## What is expected:
Any picture in the data below should be skipped, while every line is repeated exactly.

:::::

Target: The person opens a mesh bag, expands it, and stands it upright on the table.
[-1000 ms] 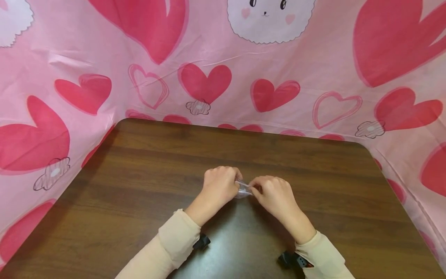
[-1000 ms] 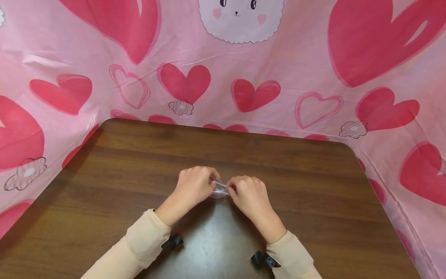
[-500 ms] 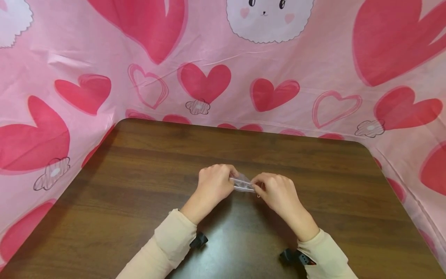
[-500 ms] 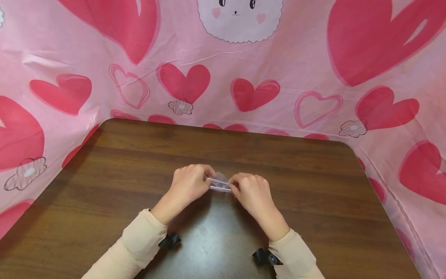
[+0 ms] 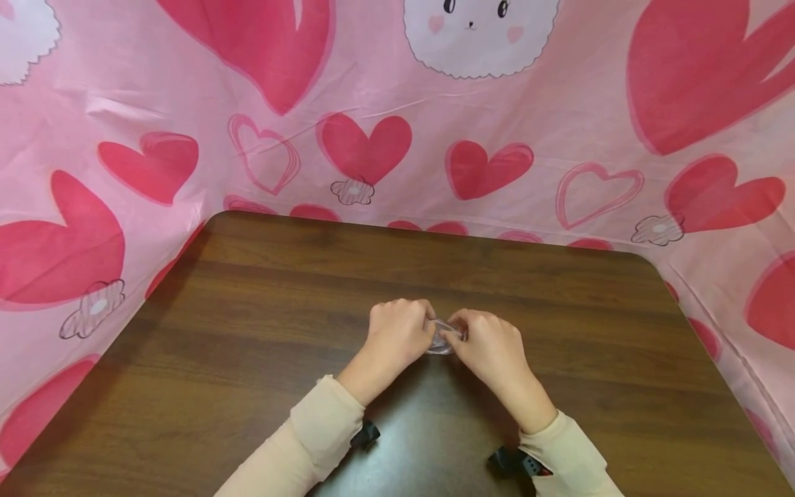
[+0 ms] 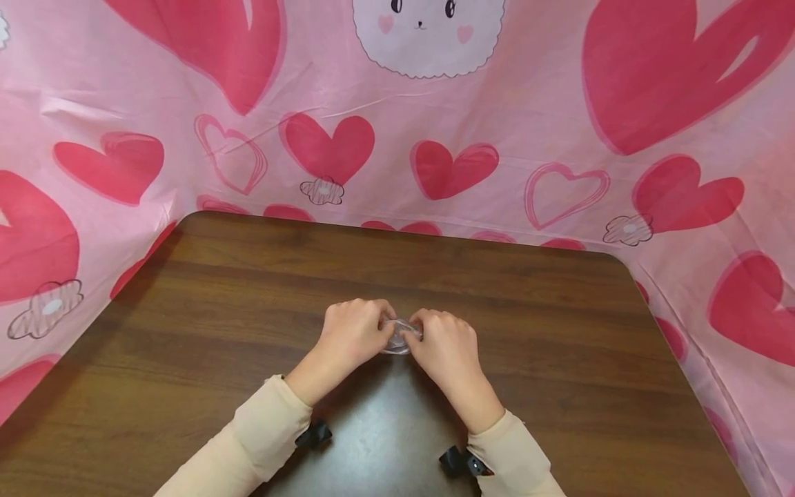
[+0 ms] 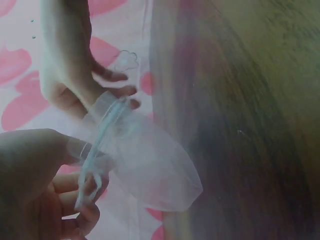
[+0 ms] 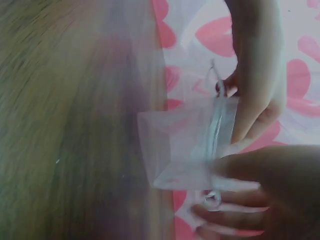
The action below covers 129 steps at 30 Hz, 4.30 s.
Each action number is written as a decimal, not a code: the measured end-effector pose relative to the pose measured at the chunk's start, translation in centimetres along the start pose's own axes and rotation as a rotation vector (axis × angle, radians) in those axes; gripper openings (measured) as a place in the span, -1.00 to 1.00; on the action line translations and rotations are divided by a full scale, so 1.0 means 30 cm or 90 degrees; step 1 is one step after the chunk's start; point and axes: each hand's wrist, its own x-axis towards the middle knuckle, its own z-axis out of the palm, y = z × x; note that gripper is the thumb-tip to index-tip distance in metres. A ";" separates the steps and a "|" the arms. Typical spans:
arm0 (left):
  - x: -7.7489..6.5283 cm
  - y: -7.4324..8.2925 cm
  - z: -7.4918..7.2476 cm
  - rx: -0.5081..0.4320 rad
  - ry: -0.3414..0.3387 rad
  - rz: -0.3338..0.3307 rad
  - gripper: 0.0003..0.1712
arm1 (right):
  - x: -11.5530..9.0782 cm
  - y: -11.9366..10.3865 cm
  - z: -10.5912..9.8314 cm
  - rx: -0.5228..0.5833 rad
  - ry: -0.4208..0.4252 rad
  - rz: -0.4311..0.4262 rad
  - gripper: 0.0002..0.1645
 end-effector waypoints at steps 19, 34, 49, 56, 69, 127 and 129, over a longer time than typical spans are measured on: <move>0.014 -0.069 -0.011 -0.052 -0.044 -0.093 -0.91 | -0.003 0.009 -0.008 0.039 -0.076 0.068 -0.96; 0.004 -0.024 -0.001 -0.073 0.017 -0.038 -0.74 | -0.002 0.017 0.009 0.066 -0.015 0.060 -0.73; -0.005 -0.037 -0.006 -0.065 0.030 -0.030 -0.75 | -0.009 0.029 0.011 0.079 -0.023 0.063 -0.72; -0.008 -0.043 -0.009 -0.062 0.028 -0.029 -0.75 | -0.009 0.030 0.009 0.081 -0.025 0.063 -0.72; -0.025 -0.072 0.011 -0.071 0.011 -0.045 -0.75 | -0.026 0.043 0.013 0.068 -0.051 0.037 -0.73; -0.028 -0.044 -0.044 -0.064 -0.004 0.008 -0.89 | 0.004 -0.014 -0.089 -0.001 -0.076 0.022 -0.95; -0.018 -0.042 -0.045 -0.063 -0.023 0.001 -0.90 | 0.013 -0.015 -0.091 0.012 -0.100 0.027 -0.95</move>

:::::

## Result:
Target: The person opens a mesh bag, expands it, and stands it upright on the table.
[-1000 ms] 
[-1000 ms] 
[-500 ms] 
[-500 ms] 
[+0 ms] 
[+0 ms] 
[+0 ms] 
[+0 ms] 
The action below covers 129 steps at 30 Hz, 4.30 s.
Each action number is written as a decimal, not a code: the measured end-effector pose relative to the pose measured at the chunk's start, translation in centimetres along the start pose's own axes and rotation as a rotation vector (axis × angle, radians) in those axes; gripper openings (measured) as a place in the span, -1.00 to 1.00; on the action line translations and rotations are divided by a full scale, so 1.0 means 30 cm or 90 degrees; step 1 is one step after the chunk's start; point and axes: each hand's wrist, its own x-axis towards the middle knuckle, its own z-axis out of the palm, y = z × x; note that gripper is the thumb-tip to index-tip distance in metres. A ";" separates the steps and a "|" the arms. Typical spans:
arm0 (left):
  - x: -7.7489..6.5283 cm
  - y: -7.4324..8.2925 cm
  - z: -7.4918..7.2476 cm
  - rx: -0.5081..0.4320 rad
  - ry: -0.3414..0.3387 rad
  - rz: -0.3338..0.3307 rad
  - gripper: 0.0003..0.1712
arm1 (right):
  - x: -11.5530..9.0782 cm
  - y: -11.9366..10.3865 cm
  - z: -10.5912..9.8314 cm
  - rx: -0.5228..0.5833 rad
  - ry: -0.4208..0.4252 rad
  - rz: -0.4311..0.4262 rad
  - gripper: 0.0002..0.1645
 end-effector waypoints at steps 19, 34, 49, 56, 69, 127 and 129, over a longer time than typical spans are measured on: <move>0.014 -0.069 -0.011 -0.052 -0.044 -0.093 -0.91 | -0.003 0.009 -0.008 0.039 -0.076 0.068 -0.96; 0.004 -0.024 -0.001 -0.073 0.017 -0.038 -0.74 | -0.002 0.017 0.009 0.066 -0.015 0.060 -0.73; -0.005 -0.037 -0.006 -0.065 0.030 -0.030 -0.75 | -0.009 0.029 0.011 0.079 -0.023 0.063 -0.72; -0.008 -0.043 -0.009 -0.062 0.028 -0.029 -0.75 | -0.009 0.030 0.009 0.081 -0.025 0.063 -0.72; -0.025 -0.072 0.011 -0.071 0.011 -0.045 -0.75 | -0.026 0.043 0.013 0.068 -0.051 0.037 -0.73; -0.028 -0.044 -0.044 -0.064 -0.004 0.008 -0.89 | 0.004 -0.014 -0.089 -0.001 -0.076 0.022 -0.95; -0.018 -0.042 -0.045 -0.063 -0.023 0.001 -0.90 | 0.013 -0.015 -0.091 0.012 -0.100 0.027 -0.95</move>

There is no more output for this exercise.